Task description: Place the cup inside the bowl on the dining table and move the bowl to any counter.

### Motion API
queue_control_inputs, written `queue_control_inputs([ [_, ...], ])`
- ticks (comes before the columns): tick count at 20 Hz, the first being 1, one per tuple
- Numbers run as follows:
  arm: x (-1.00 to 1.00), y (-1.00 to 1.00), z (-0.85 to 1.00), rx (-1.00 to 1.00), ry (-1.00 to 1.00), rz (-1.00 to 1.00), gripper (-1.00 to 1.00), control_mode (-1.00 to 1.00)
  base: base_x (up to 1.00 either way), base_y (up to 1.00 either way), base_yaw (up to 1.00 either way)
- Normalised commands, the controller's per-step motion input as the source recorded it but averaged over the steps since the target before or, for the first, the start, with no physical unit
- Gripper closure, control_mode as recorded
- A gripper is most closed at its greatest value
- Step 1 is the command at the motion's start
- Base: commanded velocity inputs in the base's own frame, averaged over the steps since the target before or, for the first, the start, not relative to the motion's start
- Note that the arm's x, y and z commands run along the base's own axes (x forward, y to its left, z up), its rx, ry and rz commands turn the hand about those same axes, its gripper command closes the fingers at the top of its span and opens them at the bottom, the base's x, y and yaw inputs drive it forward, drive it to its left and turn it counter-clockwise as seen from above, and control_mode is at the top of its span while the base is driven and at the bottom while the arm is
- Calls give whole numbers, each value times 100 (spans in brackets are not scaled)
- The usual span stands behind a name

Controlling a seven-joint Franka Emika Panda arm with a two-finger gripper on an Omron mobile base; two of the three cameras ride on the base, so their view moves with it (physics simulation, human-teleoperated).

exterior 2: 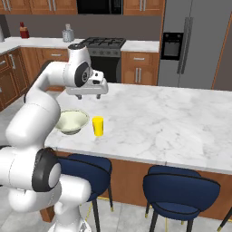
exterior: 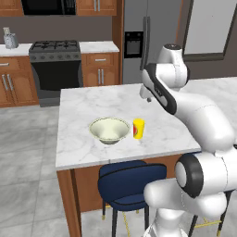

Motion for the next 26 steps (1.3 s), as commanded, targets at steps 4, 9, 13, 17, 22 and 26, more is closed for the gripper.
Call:
queue_control_inputs([
  [4, 15, -1, 0, 0, 0, 2, -100, -100, 0, 0, 0],
  [9, 12, -1, 0, 0, 0, 2, -100, -100, 0, 0, 0],
  [13, 10, 0, 0, 0, 0, 2, -100, -100, 0, 0, 0],
  [17, 13, 0, 0, 0, 0, 1, -100, -100, 0, 0, 0],
  [22, 14, 0, 0, 0, 0, 1, -100, -100, 0, 0, 0],
  [26, 16, 0, 0, 0, 0, 1, -100, -100, 0, 0, 0],
])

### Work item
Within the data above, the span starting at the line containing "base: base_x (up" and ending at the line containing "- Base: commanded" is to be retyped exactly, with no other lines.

### Solution
  base: base_x (up to 1.00 either way), base_y (up to 1.00 either way), base_yaw (up to 1.00 either way)
- Normalised commands, the controller's per-step motion input as the source recorded it but averaged over the steps since the target before or, for the first, the start, with no physical unit
- Gripper closure, control_mode as recorded
- A gripper is most closed at its greatest value
- Step 1 is the command at the motion's start
- Base: commanded velocity inputs in the base's own frame, averaged over the steps since the target before or, for the first, the start, not relative to the motion's start

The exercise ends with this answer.